[Aim of the task] Write out, without any change, the lines in the material below that run from the line with "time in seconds" through the line with "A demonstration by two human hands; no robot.", both included.

[Supplied information]
____________
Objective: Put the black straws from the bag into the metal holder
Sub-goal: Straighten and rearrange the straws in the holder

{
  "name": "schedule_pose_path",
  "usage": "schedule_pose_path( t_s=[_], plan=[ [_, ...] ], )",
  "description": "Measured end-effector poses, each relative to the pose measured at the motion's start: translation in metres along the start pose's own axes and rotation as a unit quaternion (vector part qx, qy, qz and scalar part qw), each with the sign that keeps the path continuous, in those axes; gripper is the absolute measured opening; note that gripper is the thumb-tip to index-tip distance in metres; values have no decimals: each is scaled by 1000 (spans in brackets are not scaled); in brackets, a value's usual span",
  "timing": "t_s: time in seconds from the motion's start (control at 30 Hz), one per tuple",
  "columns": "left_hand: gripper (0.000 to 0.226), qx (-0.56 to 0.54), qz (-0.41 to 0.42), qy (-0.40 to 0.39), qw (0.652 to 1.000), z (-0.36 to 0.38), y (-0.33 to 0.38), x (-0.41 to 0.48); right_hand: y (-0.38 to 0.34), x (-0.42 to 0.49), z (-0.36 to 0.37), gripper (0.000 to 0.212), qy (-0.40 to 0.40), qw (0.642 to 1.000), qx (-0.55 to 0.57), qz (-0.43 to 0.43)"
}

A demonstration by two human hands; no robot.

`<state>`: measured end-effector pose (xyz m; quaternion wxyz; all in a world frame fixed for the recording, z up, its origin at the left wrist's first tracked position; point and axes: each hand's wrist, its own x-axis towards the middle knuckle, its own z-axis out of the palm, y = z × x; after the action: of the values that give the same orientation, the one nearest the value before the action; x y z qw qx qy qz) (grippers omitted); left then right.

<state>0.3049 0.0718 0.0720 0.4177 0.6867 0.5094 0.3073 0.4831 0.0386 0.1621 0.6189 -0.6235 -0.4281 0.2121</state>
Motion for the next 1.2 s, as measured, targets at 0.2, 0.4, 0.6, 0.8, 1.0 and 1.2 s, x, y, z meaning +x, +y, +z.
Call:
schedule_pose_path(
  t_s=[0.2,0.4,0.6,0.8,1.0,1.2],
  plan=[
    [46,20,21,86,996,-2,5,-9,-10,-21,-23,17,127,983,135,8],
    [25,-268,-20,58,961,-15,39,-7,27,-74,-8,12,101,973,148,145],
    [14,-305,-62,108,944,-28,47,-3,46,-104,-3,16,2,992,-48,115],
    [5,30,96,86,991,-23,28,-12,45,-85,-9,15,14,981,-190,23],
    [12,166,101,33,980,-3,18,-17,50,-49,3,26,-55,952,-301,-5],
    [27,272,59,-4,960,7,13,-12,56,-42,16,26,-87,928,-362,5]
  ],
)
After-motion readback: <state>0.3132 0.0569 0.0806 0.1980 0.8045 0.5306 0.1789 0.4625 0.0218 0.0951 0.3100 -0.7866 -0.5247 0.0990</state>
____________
[Result of this exercise]
  "timing": "t_s: time in seconds from the motion's start (control at 30 Hz), one per tuple",
  "columns": "left_hand: gripper (0.000 to 0.226), qx (-0.56 to 0.54), qz (-0.41 to 0.42), qy (-0.40 to 0.39), qw (0.652 to 1.000), z (-0.36 to 0.38), y (-0.33 to 0.38), x (-0.41 to 0.48); right_hand: y (-0.38 to 0.34), x (-0.42 to 0.49), z (-0.36 to 0.37), gripper (0.000 to 0.212), qy (-0.40 to 0.40), qw (0.642 to 1.000), qx (-0.55 to 0.57), qz (-0.43 to 0.43)"
}

A demonstration by two human hands; no robot.

Nothing else remains to be done in this exercise.